The group's research interests focus on electrochemical processes on the nanoscale.
This includes ion and polyelectrolyte translocation through ultra-small nanopores in solid state membranes, but also charge transport across individual molecules, such as inorganic transition metal complexes, nanoparticles, or biomolecules (molecular electronics).
The key here is to "wire" a single molecule to two electrodes in a nanometre-size tunnelling junction and then study its charge transport characteristics. We mainly employ electrochemical scanning tunnelling microscopy (ECSTM), which combines ultimate spatial resolution (atoms!) with the detection of ultra-low currents (~ pA), and can be used in various electrochemical environments, including aqueous electrolytes and ionic liquids. Other techniques are chip-based nanoelectrodes, which are fabricated using state-of-the-art semiconductor processing tools. We are interested in both fundamental and applied aspects of single-molecular electron transport.

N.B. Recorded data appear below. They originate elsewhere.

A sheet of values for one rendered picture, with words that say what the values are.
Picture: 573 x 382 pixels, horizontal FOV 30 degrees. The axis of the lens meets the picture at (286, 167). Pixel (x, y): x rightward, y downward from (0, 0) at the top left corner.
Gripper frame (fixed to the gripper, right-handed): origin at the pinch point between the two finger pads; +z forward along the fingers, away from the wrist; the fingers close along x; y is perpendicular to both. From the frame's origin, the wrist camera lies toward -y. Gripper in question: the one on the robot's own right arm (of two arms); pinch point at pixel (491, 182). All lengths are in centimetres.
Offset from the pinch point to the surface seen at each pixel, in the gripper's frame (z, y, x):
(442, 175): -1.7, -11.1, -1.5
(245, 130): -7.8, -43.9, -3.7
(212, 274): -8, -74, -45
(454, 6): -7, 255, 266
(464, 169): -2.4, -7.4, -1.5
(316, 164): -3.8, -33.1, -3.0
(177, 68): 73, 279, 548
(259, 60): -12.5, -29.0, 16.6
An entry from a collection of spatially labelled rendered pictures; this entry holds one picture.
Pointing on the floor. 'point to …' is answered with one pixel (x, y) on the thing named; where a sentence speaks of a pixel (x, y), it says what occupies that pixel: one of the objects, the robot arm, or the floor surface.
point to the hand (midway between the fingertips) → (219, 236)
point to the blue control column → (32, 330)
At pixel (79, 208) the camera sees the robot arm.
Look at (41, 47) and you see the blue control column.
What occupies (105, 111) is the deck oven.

How does the immediate environment of a molecule influence its electron transport properties? Can one use such a configuration as device components in nanoscale electronic circuitry? Is it possible to use such a concept in innovative sensor applications?
This is a highly active, but challenging area of research, which benefits from an interdisciplinary approach and strong collaborative links to other research groups in chemical synthesis, engineering, semiconductor physics and charge transport theory.